Cruyff still views the game from a truly unique perspective, and continues to feel so much of it it could be done differently.
"[Football] has always been narrow-minded because we say 'he's a football player' but in baseball we say he's a pitcher, he's a catcher, he's a third baseman ... but why is he a footballer? It's all different. But, as a coach to direct a team, you've got to look at the individual qualities. That's why I see the game totally different."
He offers the example of a specific European club’s transfer policy.
"I read in the paper that this team are watching this player, this player, this player. Well, they're idiots because they're so different that how can you look at three different players in the same position?
"There are too many different things in football. People who are buying, people who are selling or people accepting to go one place or another -- it's not like that. It's what the team needs.
"You can look at these three, or these three, but you can never look at these three. It's impossible. What are you looking for? Somebody who's called a defender or a type of defender?
"It’s a big difference, such a big difference.
"A lot of times people don’t see the quality of the individual, and this individual should function good in the team and the way the team plays ... in the end, the best player will never come out of a team who loses too much. It’s impossible."
This is the other enduring impression of Cruyff. For all that he represents the game at its most sophisticated and often speaks in contradictions, so much of what he says is applicable to any level of football.

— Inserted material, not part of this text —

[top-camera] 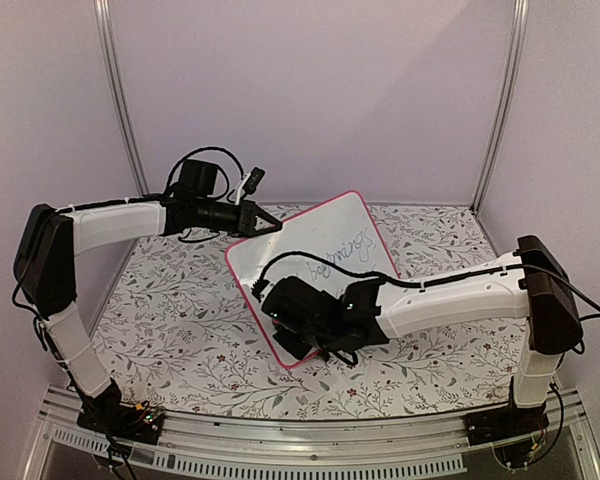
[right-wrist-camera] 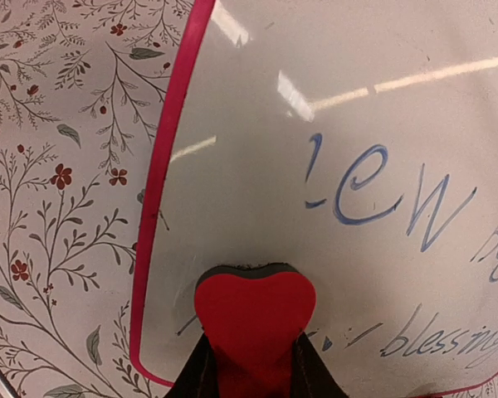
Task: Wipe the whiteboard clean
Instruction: Erase the whiteboard at the center of the board.
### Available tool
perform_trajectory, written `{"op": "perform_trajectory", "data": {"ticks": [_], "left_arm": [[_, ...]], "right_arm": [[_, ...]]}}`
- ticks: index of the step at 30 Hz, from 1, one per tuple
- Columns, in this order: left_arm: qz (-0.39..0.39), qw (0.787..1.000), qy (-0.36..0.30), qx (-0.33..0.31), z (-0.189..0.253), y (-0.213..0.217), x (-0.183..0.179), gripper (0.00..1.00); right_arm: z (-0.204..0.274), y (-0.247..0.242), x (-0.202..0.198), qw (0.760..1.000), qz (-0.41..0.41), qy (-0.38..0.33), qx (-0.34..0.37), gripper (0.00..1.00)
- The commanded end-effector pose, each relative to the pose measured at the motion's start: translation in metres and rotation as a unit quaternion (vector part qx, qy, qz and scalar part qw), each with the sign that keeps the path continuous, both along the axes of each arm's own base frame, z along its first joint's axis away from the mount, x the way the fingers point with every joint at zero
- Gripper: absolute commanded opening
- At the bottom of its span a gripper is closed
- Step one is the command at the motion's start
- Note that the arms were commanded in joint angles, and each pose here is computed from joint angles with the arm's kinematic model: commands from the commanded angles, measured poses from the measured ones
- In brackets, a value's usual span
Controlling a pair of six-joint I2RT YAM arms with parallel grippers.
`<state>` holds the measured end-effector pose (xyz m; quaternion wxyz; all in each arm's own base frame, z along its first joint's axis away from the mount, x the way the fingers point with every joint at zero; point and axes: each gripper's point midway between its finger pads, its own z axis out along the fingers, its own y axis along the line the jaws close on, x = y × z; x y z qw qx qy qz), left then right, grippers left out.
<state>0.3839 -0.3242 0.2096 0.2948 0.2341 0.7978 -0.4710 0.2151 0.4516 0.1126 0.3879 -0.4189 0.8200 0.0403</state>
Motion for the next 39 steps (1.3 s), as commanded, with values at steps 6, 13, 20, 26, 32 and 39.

"The main thing is, a lot of people think that making a mistake is a problem. No, I don’t think so. Making a mistake is to make you better, as long you learn from your mistake. So I think making a mistake for me is never a problem. It's a perfect thing, as long as you learn from it and don't make the same mistake again. The only way you can learn is from your mistakes. You can never learn from the things you did well. It's impossible.

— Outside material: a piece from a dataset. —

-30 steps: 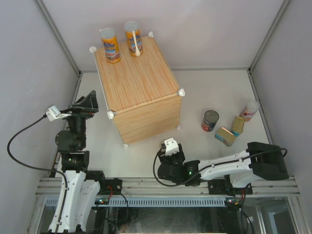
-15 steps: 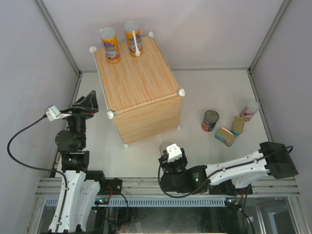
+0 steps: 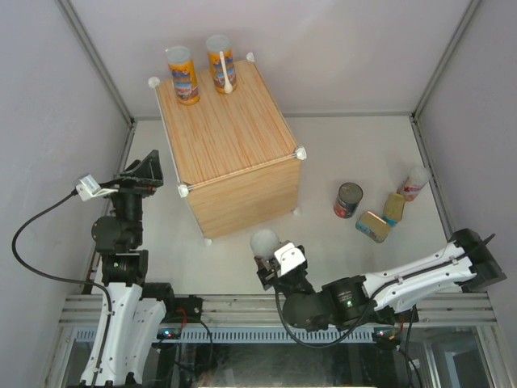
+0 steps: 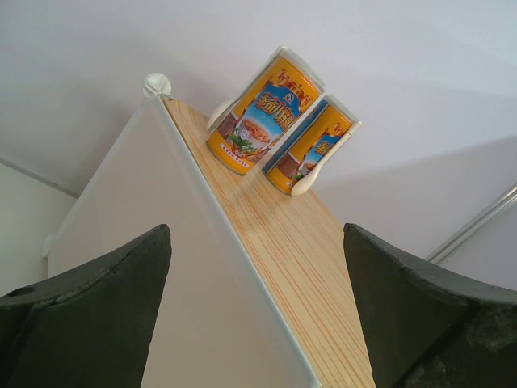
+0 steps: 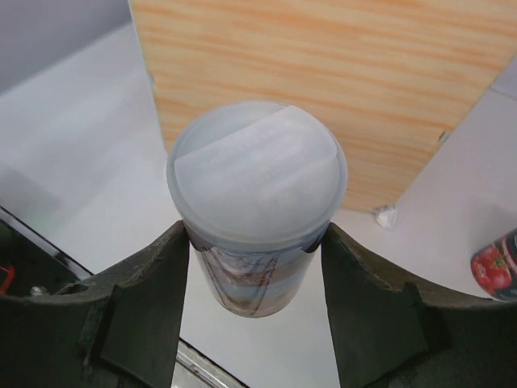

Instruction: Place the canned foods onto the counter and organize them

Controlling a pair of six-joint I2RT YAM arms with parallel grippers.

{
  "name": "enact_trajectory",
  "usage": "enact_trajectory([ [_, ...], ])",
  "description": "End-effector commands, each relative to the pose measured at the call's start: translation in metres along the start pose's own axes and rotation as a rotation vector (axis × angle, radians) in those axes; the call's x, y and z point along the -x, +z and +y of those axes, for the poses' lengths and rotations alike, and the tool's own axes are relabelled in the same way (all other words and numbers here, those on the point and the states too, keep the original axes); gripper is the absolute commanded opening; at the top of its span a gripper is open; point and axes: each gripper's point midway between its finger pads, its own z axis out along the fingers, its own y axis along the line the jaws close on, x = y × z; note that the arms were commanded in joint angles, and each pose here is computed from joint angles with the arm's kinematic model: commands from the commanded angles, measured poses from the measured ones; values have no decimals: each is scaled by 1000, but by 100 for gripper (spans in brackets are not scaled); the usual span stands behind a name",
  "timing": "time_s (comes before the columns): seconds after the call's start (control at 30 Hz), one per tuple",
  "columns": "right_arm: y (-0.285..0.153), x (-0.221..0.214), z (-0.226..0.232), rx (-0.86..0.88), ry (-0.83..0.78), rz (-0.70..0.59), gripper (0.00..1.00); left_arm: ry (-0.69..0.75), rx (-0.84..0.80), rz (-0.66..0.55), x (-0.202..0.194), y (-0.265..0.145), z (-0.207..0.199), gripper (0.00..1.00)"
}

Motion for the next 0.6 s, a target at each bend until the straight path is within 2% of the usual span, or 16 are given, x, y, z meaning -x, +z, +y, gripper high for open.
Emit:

"That's what we learned [at Ajax]. You tried something, that didn’t work for that [reason] and that. Do it again. Do something different.
"Football is a game of mistakes and, if you analyse a mistake, you can say OK. If I put somebody where the mistakes come from, with his quality, you’re going to make less mistakes and if you make less mistakes you've got more possibilities.

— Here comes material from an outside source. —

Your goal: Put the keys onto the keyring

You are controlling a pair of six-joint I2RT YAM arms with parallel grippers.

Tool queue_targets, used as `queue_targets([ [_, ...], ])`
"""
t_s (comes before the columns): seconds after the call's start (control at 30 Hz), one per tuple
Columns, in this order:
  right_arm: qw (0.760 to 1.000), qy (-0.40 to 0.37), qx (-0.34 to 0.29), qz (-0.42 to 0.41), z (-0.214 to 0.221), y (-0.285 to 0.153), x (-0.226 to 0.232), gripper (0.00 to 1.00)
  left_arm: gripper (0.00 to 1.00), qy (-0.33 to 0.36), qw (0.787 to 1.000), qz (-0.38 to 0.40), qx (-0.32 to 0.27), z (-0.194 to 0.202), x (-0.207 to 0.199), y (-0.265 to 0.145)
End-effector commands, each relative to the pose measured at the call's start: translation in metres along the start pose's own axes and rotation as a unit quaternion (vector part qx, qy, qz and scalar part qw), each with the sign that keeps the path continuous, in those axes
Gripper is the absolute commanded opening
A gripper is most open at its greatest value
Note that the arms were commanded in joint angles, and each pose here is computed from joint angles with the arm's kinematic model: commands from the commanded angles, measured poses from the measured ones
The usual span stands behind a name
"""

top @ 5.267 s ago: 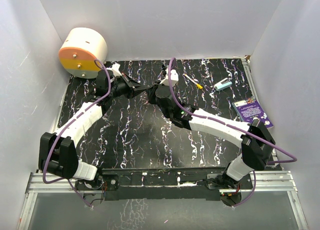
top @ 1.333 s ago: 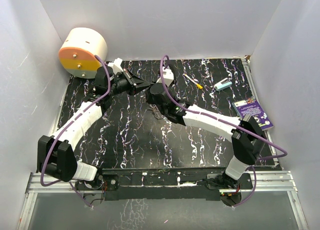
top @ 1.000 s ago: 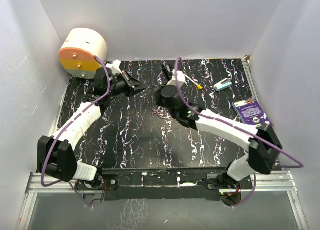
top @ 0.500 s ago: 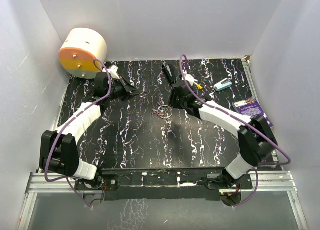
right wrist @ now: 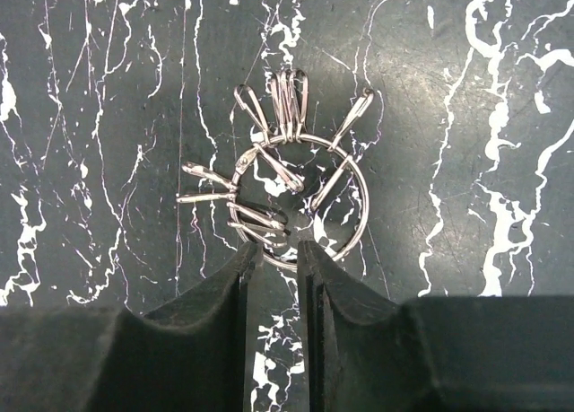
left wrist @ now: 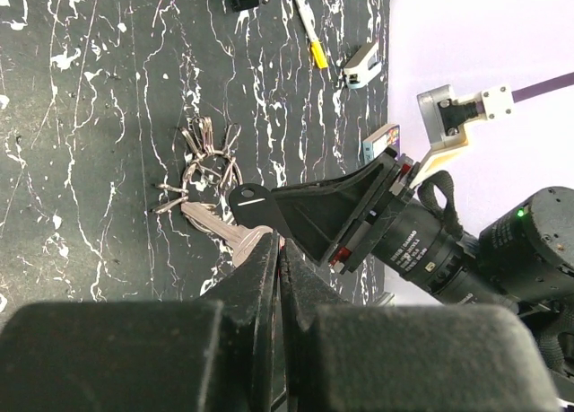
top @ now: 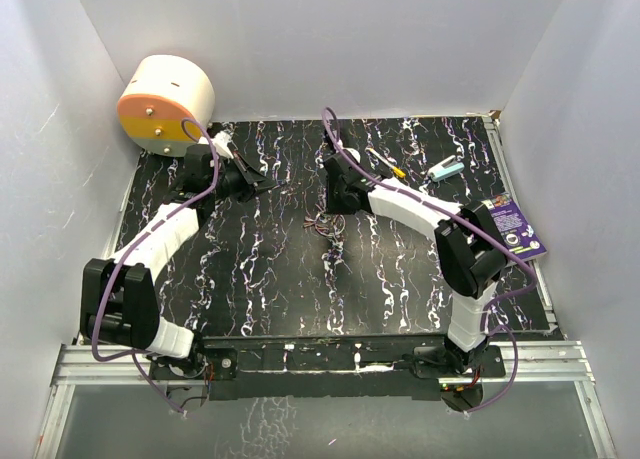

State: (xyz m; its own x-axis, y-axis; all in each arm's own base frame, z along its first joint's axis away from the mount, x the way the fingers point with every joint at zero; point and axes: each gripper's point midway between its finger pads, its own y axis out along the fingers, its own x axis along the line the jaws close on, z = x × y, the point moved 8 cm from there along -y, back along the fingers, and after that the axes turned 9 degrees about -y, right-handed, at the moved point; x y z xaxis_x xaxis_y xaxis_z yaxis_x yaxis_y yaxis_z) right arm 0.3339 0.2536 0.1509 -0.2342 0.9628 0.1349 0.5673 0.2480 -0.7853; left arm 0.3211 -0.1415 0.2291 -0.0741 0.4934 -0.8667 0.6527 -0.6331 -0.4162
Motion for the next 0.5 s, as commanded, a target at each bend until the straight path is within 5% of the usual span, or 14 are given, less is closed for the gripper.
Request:
queue_targets([
  [0.0,1.000,0.000,-0.020,0.001,-0.028,-0.017,0.001,0.26,0.00,0.012,1.000,0.017,0.003,-0.003,-0.003,-0.002],
  [0.27,0.993,-0.114,-0.019,0.033,-0.033,-0.011,-0.014,0.31,0.00,0.023,0.999,0.026,0.000,-0.008,-0.007,-0.004],
  [0.47,0.996,-0.048,0.066,0.028,-0.032,0.001,-0.031,0.29,0.00,0.023,0.999,0.029,-0.003,-0.008,-0.006,-0.004],
])
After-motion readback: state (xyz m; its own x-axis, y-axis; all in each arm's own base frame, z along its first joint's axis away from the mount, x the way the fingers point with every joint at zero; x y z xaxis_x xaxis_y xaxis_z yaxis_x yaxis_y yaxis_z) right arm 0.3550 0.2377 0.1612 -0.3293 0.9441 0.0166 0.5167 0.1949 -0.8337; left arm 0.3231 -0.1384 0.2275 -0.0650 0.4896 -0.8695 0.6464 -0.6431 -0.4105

"So it's a different way of thinking. It's not like we think this pass is good or bad. If this was the best pass why didn't he do it? Did he see or didn't he see it or wasn’t he capable of executing it.
"So it's not a lot of times that you're going to discuss or analyse what he did. Most of the time you’ve got to analyse why he didn't do the other thing.
"That's where it all starts, how you see totally different the game. If you analyse it, you can train on it."
This idea of the individual fitting into the collective, of the truly social aspect of football, is something that still engages him. It is the guiding principle of his charity, which is all about enriching lives through sport.
"What is sport, besides the physical education you do for yourself? It's playing together, trying things out, getting better every day, winning together, losing together, helping somebody out. It's life. It's totally life, 100 percent.”
For all the rigour, he remains something of a romantic.